そんなことを考えながらギルドの椅子に座る。今日は依頼をこなせるか分からない。ちょっと相談しないとね。
「今日はどうする?依頼を受けるか?」
「う〜ん、受けなくてもいいんじゃない?お金は稼げたし」
「俺は受けたい!動きたいからな!」
エレンがビシッと手を上げる。
「じゃあ訓練でもすれば?」
「確かに!じゃあ俺も依頼を受けなくてもいいと思う」
「僕も受けなくてもいいと思います」
「じゃあ今日は依頼を受けない。これからの時間は自由でいいか。解散」
あまり時間は無さそうだか、オフが出来た。
何をしようか。無数のことが頭に浮かぶ。
***
「…モ………起き…………クモ、何してんだい!起きろ!起きるんだ!!!」
俺を揺さぶる誰かがいる。揺さぶりが俺の脳を覚醒させる。
「うにゅ?何……」
「何じゃないよ、こんな所で寝ないで。誰かが寝ていると通報を受けてきてみたら君が寝ていたんだよ!!!」
こんな所と言われる場所は、俺が寝ていたのは、屋根の上。そして俺を起こしたのはエクスだった。
「いや、日当たりが良さそうで、つい」
「ついじゃないよ!もう寝ないでよ!て言うかクモはよく屋根の上に来れたね」
「俺も一応魔力を持っているからな。魔力を使えば余裕よ」
「そうだったのか。魔力の名前は?」
「教えてもいいが、エクスの魔力も教えてくれよ」
「僕の魔力?いいよ。教える」
エクスは屋根に腰を掛けてから話した。
「僕の魔力は『マナ』マナを操る魔力さ」
「マナを操る魔力?」
それは魔力と言っていいのか分からないものが来た。
マナを操るのは俺でも出来る。他の人ももちろん。
なのに、それが魔力?どいうことだ?
「そんな不思議な顔しないで。僕の魔力『マナ』は他の人よりもマナを操れるんだ。体内にあるマナも。自由自在に」
「マナを操る能力がそんなに凄いか?」
「それはクモが実際に今日見たでしょ?」
「今日見たもの……」
今日見たものと言えば、エクスが剣を振るうと、魔物が潰れた光景……
「まさかあれが、マナを操る魔力で引き起こったのか!?」
「クモの言う通りだけど少し違う。マナを操る魔力で起こしたのは黒い剣の方。
マナを周りから集め、圧縮して、圧縮して大量に纏わせる。大量にマナを纏った剣は全てを切り裂け、叩き潰すことも出来る。

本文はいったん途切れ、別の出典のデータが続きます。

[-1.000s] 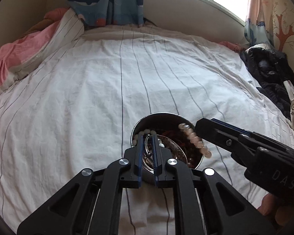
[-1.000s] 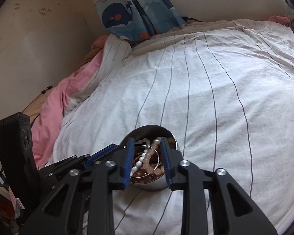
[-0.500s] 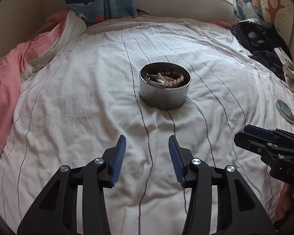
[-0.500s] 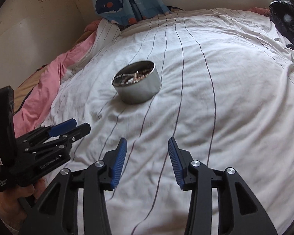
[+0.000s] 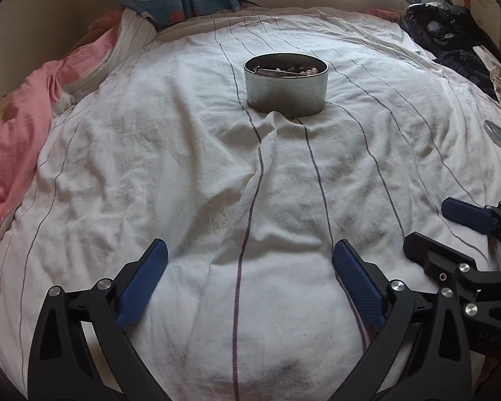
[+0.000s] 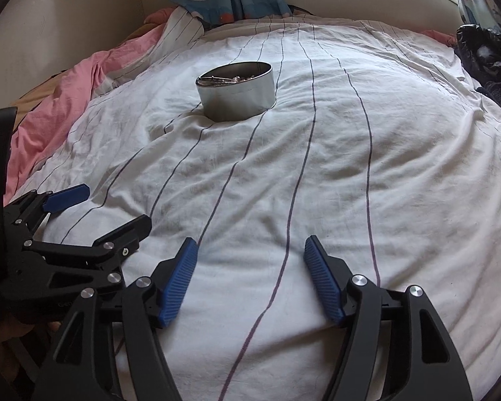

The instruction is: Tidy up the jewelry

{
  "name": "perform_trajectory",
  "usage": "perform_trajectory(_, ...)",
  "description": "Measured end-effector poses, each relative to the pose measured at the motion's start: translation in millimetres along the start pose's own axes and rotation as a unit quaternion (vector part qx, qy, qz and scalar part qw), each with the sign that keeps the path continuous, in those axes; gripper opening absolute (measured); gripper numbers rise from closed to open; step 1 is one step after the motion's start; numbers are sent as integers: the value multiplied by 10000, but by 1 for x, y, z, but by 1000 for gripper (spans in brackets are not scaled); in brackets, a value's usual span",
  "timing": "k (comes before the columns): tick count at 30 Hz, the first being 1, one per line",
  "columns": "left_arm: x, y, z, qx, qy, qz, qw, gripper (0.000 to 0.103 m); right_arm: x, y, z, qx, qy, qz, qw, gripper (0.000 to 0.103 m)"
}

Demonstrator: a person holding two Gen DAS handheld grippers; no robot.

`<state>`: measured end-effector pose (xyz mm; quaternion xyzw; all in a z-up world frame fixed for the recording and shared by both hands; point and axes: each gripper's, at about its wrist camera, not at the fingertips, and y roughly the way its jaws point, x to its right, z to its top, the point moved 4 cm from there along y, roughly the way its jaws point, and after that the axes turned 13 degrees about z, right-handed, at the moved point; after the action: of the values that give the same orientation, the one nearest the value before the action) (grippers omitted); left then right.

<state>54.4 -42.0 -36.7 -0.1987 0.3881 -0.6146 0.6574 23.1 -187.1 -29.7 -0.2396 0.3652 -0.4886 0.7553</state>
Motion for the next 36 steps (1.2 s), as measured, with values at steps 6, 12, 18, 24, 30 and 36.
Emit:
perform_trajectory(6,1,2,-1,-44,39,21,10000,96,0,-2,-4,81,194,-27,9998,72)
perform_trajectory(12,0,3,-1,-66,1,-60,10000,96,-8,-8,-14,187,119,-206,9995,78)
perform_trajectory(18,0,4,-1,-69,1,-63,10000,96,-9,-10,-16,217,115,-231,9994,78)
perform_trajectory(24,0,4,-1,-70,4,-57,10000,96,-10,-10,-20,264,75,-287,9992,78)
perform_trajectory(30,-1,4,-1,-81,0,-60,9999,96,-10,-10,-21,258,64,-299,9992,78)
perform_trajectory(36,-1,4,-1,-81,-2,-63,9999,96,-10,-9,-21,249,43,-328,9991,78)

マナは少しだけ、ほんの少しだけ意志を感じ取り、その意志の通りに変える力を持つんだ。
だから大量にあればあるほど意思の通りに出来るんだ」
「…………だから全てを切り裂け、叩き潰すことも出来るのか?」
「そうだ」
……成程、つまりは物量作戦と言う訳か。
どういう訳かマナは意志を感じ取り、その通りに変える力を持っているらしい。ならそれが多ければ多いほど、なんでも切れる様になる。なぜならその意思があるからだ。
切るという意思が、マナに力を与え、万物を切り裂く。
「エクスの魔力は周りのマナを使えるという利点があるのか」
「まぁ、特徴と言えば、マナを多く操ることと、それぐらいだね」
エクスは笑みを浮かべた。その笑みは後ろに見えた夕日に照らされていた。